«LES CLINICIENS de l'ensemble des hôpitaux du territoire doivent considérer le choléra comme un des diagnostics possibles devant tout patient de retour d'un pays affecté, notamment chez l'enfant ou la personne âgée, même en cas de symptomatologie digestive d'apparence banale.» Cette mise en garde arrive en conclusion d'une étude rétrospective descriptive réalisée sur les cas de choléra importés en métropole et déclarés entre le 1er janvier 1973 et le 31 décembre 2005. Publiée dans le « BEH » (n° 34), elle montre que, au cours de ces 33 années, 129 cas d'importation ont été déclarés et confirmés biologiquement. Avec une moyenne de 3,9 cas par an, leur nombre apparaît faible et une tendance à la diminution semble confirmée (4 cas entre 2000 et 2005).
Des données qui expliquent que la toxi-infection intestinale due à Vibrio cholerae, maladie rare, reste méconnue des médecins urgentistes ou généralistes. D'où l'appel à la vigilance des auteurs de l'étude. En effet, le profil des patients évolue : le premier cas concernant une personne âgée de plus de 65 ans est apparu dans les années 1980 et le nombre de patients dans cette tranche d'âge n'a cessé d'augmenter au cours des années 1990 ; le nombre d'enfants âgés de moins de 15 ans est resté stable, tandis que celui des patients âgés de 16 à 65 ans a considérablement diminué entre 2000 et 2005 après s'être accru dans les années 1980 et 1990.
Surtout l'Asie.
L'origine géographique des infections a aussi changé au fil des décennies : dans les années 1980, les infections sont principalement survenues (94 %) chez des personnes originaires du Maghreb (Maroc et Algérie) de retour au pays pour des visites familiales, puis leur proportion a progressivement diminué pour devenir quasiment nulle au cours des années 2000. En revanche, l'Amérique latine, l'Afrique centrale, l'Afrique de l'Ouest et surtout l'Asie ont progressivement émergé comme de nouvelles zones d'infection. Les cas concernent majoritairement des vacanciers estivaux, dont une proportion croissante dans des régions situées hors des grands bassins traditionnels de populations immigrées comme l'Ile-de-France, Rhône-Alpes ou la région Paca.

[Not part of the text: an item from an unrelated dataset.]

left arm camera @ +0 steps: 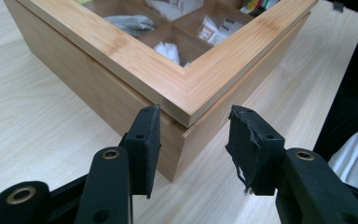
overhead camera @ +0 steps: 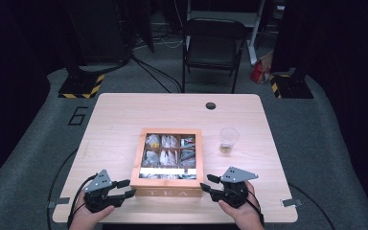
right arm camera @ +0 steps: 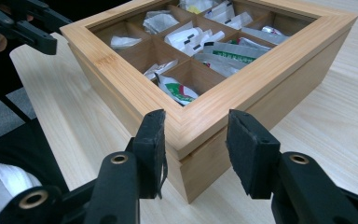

L'évolution vers des âges extrêmes et la diversification des lieux d'infection est un reflet du changement des manières de voyager : on trouve de plus en plus de seniors et d'adeptes d'un tourisme « sac à dos » en contact étroit avec la population locale. L'attention doit être portée sur ces profils cliniques peu «classiques». En effet, s'il est peu létal, le choléra est parfois grave : quatre cas sur cinq ont dû être hospitalisés après un délai moyen de trois jours après leur retour.
Les auteurs rappellent que, «contrairement à une notion communément répandue, le vibrion responsable du choléra est peu transmissible lorsque les règles d'hygiène de base sont respectées». De même, le risque de transmission secondaire semble faible et, en milieu de soins, «le respect des précautions standard renforcées par les précautions de contact suffit pour éviter le risque de contamination». En France, aucun cas secondaire n'a été détecté parmi les 105 soignants qui ont prodigué des soins aux trois derniers cas d'importation.
Le choléra dans le monde
Le choléra a longtemps été confiné au sous-continent indien avant de se répandre sur toute la planète. Depuis la première pandémie de 1817, qui a envahi l'Asie, le Moyen-Orient et une partie de l'Afrique, les spécialistes en ont dénombré sept autres qui toutes ont eu l'Asie comme point de départ. Leur extension aux autres continents se fait de plus en plus rapidement à la faveur du développement des moyens de transport. L'Europe et la France ont été atteintes dès la deuxième pandémie (1829-1837) et c'est en 1983 que Robert Koch isole Vibrio cholerae au cours d'une expédition en Egypte. Jusqu'en 1992, le sérogroupe 01 était le seul agent connu du choléra. La nouvelle souche apparue cette année-là (sérogroupe 0139) en Inde et au Bangladesh fait peser la menace d'une huitième pandémie. Le vaccin buvable disponible en France pour les voyageurs (adultes et enfants de 2 ans et plus) n'est actif que sur le sérogroupe 01 (deux prises orales à huit jours d'intervalle). Comme le précise l'avis du Conseil supérieur d'hygiène de France relatif au vaccin oral (mai 2004), «pour le voyageur, la première prévention contre le choléra demeure le respect des mesures d'hygiène (hygiène alimentaire, lavage des mains) ». Le choléra est la première maladie à déclaration obligatoire internationale (depuis 1882), avec la peste et la fièvre jaune.